Task description: Reproduce exactly the line with "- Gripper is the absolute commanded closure" and every line that follows it below, up to and including the last one. Do not include pictures or anything else.

Data section:
--------

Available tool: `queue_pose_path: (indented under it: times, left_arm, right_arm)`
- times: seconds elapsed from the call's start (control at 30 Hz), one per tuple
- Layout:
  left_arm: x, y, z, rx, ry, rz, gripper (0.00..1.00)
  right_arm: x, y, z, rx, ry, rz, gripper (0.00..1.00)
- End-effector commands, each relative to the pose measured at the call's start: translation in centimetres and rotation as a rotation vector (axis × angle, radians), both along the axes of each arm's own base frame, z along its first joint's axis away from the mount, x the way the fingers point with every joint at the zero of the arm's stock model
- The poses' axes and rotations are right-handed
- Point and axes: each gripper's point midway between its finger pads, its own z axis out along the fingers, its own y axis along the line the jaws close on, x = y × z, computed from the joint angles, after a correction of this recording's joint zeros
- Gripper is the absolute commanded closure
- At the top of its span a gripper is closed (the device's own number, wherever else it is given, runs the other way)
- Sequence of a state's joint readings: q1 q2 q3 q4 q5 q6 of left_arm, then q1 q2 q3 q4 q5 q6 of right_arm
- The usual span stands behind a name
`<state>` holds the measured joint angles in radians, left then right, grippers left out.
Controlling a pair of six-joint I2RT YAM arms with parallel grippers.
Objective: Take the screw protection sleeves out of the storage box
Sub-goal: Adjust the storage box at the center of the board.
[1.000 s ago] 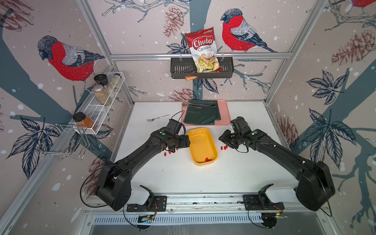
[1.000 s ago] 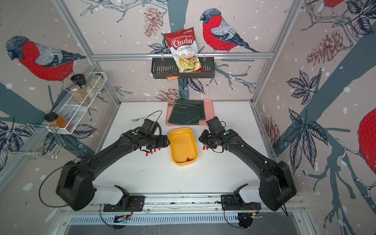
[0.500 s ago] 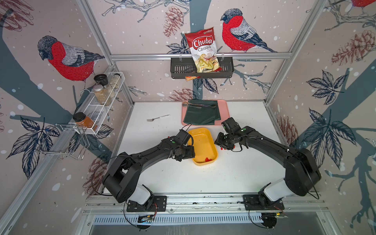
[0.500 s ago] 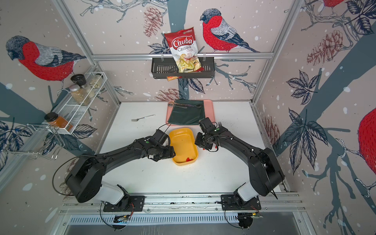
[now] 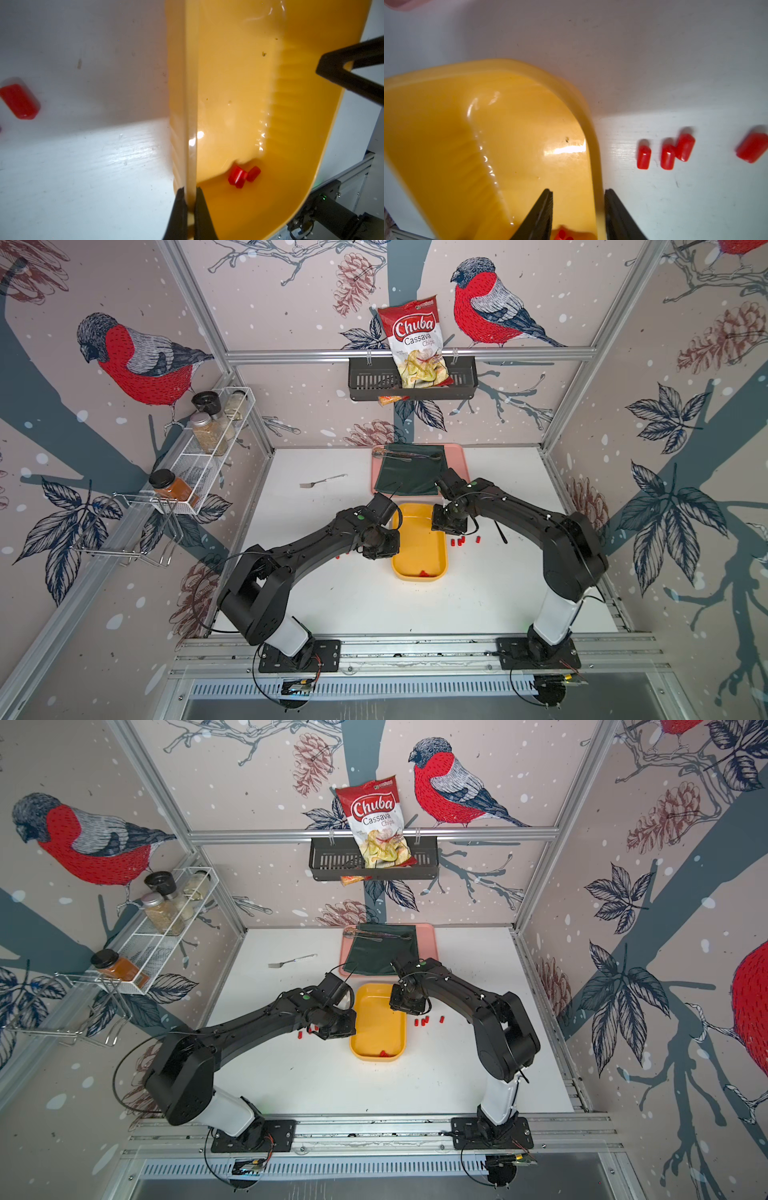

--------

Answer to the exercise:
- Gripper is the absolute commanded closure
- At the top of its span a gripper is closed (the device's own number, wherever else it is given, runs the other way)
- Sequence of a state's joint readings: q1 q2 q3 q4 q5 q6 of left_arm, then q1 q2 q3 q4 q5 q6 of right_arm
- The usual span stands behind a name
`<state>` holds the measured joint angles in radians, left then right, grippers left out.
Controlling a pair of six-joint I2RT YAM arms with parallel grippers.
Objective: Take the screw protection sleeves out of the storage box
Sub-goal: Adjust the storage box at the center of the board.
[1.000 s ago] 
[1.000 s ago] 
[0.500 s ago] 
[0.500 s ago] 
[now] 

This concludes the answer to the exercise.